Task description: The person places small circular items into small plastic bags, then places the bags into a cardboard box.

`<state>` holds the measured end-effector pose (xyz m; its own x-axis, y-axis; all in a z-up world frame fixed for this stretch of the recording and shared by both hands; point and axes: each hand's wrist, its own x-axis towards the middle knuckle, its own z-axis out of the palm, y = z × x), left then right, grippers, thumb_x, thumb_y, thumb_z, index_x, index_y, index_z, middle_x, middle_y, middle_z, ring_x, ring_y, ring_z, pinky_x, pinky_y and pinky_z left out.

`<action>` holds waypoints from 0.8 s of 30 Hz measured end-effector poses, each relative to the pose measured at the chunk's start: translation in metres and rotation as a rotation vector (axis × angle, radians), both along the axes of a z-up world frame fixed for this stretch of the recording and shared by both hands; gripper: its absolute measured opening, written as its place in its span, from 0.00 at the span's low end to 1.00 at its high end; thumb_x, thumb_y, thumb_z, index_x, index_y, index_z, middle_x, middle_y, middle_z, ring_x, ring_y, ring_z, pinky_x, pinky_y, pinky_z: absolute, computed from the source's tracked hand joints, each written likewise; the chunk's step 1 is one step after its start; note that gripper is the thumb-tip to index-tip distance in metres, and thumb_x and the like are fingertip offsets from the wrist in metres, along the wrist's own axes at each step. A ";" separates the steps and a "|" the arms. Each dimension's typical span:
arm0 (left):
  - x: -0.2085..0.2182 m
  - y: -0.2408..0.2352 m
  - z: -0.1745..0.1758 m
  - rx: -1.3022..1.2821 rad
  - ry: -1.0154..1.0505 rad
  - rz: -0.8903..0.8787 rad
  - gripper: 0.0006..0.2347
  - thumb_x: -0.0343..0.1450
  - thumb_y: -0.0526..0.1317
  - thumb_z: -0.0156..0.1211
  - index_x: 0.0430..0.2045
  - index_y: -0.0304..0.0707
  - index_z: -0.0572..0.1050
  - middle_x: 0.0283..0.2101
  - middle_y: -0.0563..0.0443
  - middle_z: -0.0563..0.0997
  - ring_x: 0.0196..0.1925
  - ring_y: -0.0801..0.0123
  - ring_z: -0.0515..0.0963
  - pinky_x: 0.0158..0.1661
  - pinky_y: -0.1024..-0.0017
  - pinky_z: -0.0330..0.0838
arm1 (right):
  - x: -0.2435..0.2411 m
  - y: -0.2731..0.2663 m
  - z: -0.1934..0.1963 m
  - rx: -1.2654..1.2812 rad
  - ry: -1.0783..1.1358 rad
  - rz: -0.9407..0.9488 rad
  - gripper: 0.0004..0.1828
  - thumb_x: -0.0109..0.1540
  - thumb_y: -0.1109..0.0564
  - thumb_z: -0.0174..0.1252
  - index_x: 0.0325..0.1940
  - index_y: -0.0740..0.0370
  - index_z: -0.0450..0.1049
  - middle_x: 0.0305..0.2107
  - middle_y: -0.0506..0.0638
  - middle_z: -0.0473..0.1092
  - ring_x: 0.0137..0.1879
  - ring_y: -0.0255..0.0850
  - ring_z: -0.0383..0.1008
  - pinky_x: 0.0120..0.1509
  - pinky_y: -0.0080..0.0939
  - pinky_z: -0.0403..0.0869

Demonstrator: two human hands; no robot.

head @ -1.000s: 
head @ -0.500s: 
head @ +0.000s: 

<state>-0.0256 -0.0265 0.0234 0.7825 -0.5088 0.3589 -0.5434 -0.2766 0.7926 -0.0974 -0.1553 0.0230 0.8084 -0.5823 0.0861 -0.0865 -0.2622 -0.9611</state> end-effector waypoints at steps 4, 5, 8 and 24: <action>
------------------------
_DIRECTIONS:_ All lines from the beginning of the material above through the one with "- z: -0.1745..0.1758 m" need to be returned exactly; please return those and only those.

_EXERCISE RESPONSE:_
Task description: The person places small circular items into small plastic bags, then places the bags into a cardboard box.

`<state>` holds the measured end-effector pose (xyz m; its own x-axis, y-axis; all in a z-up world frame fixed for this stretch of the recording and shared by both hands; point and axes: each hand's wrist, its own x-axis towards the middle knuckle, its own z-axis out of the palm, y = z × x), left then right, grippers, thumb_x, thumb_y, thumb_z, index_x, index_y, index_z, middle_x, middle_y, middle_z, ring_x, ring_y, ring_z, pinky_x, pinky_y and pinky_z left out.

`<action>` holds waypoints from 0.8 s of 30 Hz measured end-effector poses, each relative to the pose measured at the chunk's start: translation in metres and rotation as a rotation vector (axis × angle, radians), both along the axes of a z-up world frame fixed for this stretch of the recording and shared by both hands; gripper: its absolute measured opening, written as its place in its span, from 0.00 at the span's low end to 1.00 at its high end; thumb_x, thumb_y, thumb_z, index_x, index_y, index_z, middle_x, middle_y, middle_z, ring_x, ring_y, ring_z, pinky_x, pinky_y, pinky_z: absolute, computed from the source's tracked hand joints, each written likewise; the chunk's step 1 is one step after its start; note that gripper is the thumb-tip to index-tip distance in metres, and thumb_x and the like are fingertip offsets from the wrist in metres, along the wrist's own axes at each step. A ";" separates the steps and a "|" the arms. Each dimension's typical span:
arm0 (left):
  - x: -0.2085..0.2182 m
  - y: -0.2408..0.2352 m
  - z: -0.1745..0.1758 m

With that, the output is complete.